Browne Sara H, Bernstein Mike, Bickler Philip E
Division of Infectious Diseases and Global Public Health, University of California San Diego, La Jolla, CA, USA.
Specialists in Global Health, Encinitas, CA, USA.
medRxiv. 2021 Feb 18:2021.02.17.21249755. doi: 10.1101/2021.02.17.21249755.
Pulse oximetry is used as an assessment tool to gauge the severity of COVID-19 infection and identify patients at risk of poor outcomes. The pandemic highlights the need for accurate pulse oximetry, particularly at home, as infection rates increase in multiple global regions including the UK, USA and South Africa. Over 100 million Samsung smartphones containing dedicated biosensors (Maxim Integrated Inc, San Jose, CA) and preloaded Apps to perform pulse oximetry, are in use globally. We performed detailed in human hypoxia testing on the Samsung S9 smartphone to determine if this integrated hardware meets full FDA/ISO requirements for clinical pulse oximetry.
The accuracy of integrated pulse oximetry in the Samsung 9 smartphone during stable arterial oxygen saturations (SaO) between 70% and 100% was evaluated in 12 healthy subjects. Inspired oxygen, nitrogen, and carbon dioxide partial pressures were monitored and adjusted via a partial rebreathing circuit to achieve stable target SaO plateaus between 70% and 100%. Arterial blood samples were taken at each plateau and saturation measured on each blood sample using ABL-90FLEX blood gas analyzer. Bias, calculated from smartphone readings minus the corresponding arterial blood sample, was reported as root mean square deviation (RMSD).
The RMSD of the over 257 data points based on blood sample analysis obtained from 12 human volunteers tested was 2.6%.

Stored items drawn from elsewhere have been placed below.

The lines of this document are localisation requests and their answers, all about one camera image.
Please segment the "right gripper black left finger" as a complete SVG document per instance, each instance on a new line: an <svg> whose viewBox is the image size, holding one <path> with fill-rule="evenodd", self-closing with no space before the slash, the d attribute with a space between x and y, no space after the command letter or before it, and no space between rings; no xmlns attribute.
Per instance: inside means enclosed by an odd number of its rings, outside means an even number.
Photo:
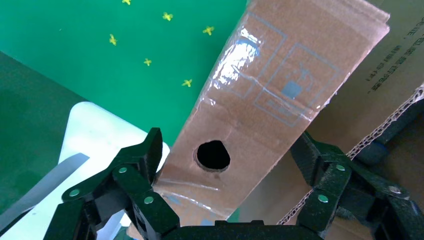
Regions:
<svg viewBox="0 0 424 240"><path fill-rule="evenodd" d="M145 240L163 240L180 219L153 189L162 155L162 133L153 127L143 142L122 148L106 169L62 194L44 238L94 240L123 211Z"/></svg>

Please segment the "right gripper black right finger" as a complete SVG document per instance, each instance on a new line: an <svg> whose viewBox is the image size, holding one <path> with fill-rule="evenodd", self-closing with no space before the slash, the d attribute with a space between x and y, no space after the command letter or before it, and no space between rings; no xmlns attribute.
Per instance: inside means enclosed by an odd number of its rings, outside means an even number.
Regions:
<svg viewBox="0 0 424 240"><path fill-rule="evenodd" d="M398 184L350 160L337 146L304 132L290 153L312 191L298 208L296 224L324 238L343 208L371 231L375 240L421 240L424 214Z"/></svg>

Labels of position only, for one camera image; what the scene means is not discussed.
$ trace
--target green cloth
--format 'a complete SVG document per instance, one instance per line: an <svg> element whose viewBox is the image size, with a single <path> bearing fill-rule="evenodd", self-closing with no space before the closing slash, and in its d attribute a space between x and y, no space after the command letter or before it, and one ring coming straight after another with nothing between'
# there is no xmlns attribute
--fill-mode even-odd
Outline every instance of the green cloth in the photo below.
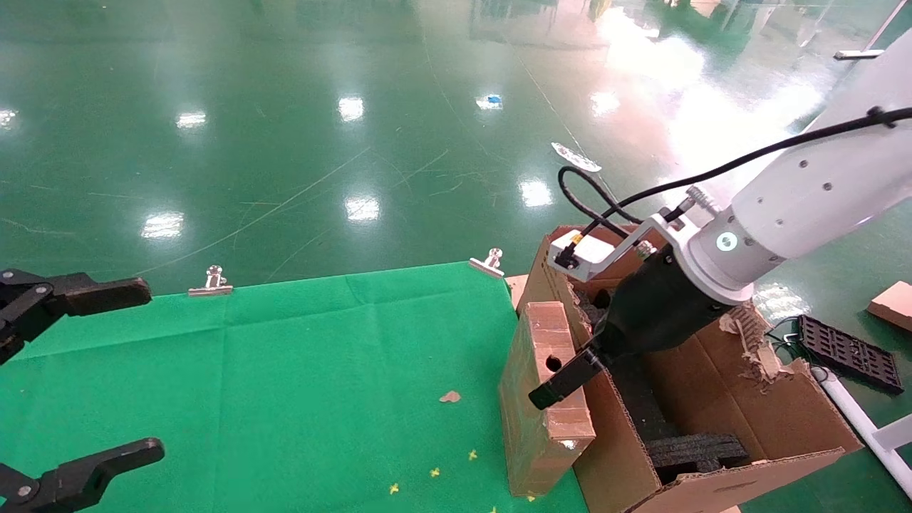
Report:
<svg viewBox="0 0 912 513"><path fill-rule="evenodd" d="M535 502L509 494L515 326L503 282L465 264L63 319L0 367L0 461L38 476L159 437L165 458L98 513L586 511L572 472Z"/></svg>

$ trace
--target robotic arm
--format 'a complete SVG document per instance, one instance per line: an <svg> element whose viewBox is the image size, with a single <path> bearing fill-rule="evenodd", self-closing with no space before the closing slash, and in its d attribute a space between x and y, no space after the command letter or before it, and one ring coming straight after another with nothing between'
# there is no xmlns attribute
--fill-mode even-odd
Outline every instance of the robotic arm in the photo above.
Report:
<svg viewBox="0 0 912 513"><path fill-rule="evenodd" d="M868 64L809 127L815 130L912 105L912 31ZM555 240L548 263L588 281L630 248L652 252L625 278L592 339L529 394L544 409L582 386L611 361L676 347L733 306L753 282L790 258L844 236L912 195L912 122L888 122L797 146L780 154L719 211L699 190L679 205L702 203L714 215L702 228L660 213L613 247L573 231ZM658 252L640 241L660 232ZM558 256L576 243L574 264Z"/></svg>

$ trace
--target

Evaluation of the smartphone pulse oximeter performance is within requirements of <3.5% RMSD blood oxygen saturation (SpO) value for FDA/ISO clearance for clinical pulse oximetry. This is the first report of smartphone derived pulse oximetry measurements that meet full FDA/ISO accuracy certification requirements. Both Samsung S9 and S10 contain the same integrated pulse oximeter, thus over 100 million smartphones in current global circulation could be used to obtain clinically accurate spot SpO measurements to support at home assessment of COVID-19 patients.
脉搏血氧饱和度测定法用作评估工具,以衡量新型冠状病毒肺炎(COVID-19)感染的严重程度,并识别预后不良风险的患者。这场大流行凸显了对准确脉搏血氧饱和度测定的需求,尤其是在家中,因为在包括英国、美国和南非在内的多个全球地区感染率都在上升。全球有超过1亿部配备专用生物传感器(美信集成产品公司,加利福尼亚州圣何塞)和预加载用于进行脉搏血氧饱和度测定应用程序的三星智能手机在使用。我们对三星S9智能手机进行了详细的人体低氧测试,以确定这种集成硬件是否符合美国食品药品监督管理局(FDA)/国际标准化组织(ISO)对临床脉搏血氧饱和度测定的全部要求。
在12名健康受试者中评估了三星9智能手机在70%至100%的稳定动脉血氧饱和度(SaO)期间集成脉搏血氧饱和度测定的准确性。通过部分再呼吸回路监测和调整吸入氧气、氮气和二氧化碳分压,以在70%至100%之间实现稳定的目标SaO平台期。在每个平台期采集动脉血样,并使用ABL-90FLEX血气分析仪测量每个血样的饱和度。从智能手机读数减去相应动脉血样计算得出的偏差报告为均方根偏差(RMSD)。
基于对12名接受测试的人类志愿者的血样分析获得的超过257个数据点的RMSD为2.6%。
智能手机脉搏血氧仪性能评估在FDA/ISO批准临床脉搏血氧饱和度测定的RMSD血氧饱和度(SpO)值<3.5%的要求范围内。这是首次关于符合FDA/ISO全部准确性认证要求的智能手机衍生脉搏血氧饱和度测量的报告。三星S9和S10都包含相同的集成脉搏血氧仪,因此目前全球流通的超过1亿部智能手机可用于获得临床准确的即时SpO测量值,以支持对COVID-19患者的家庭评估。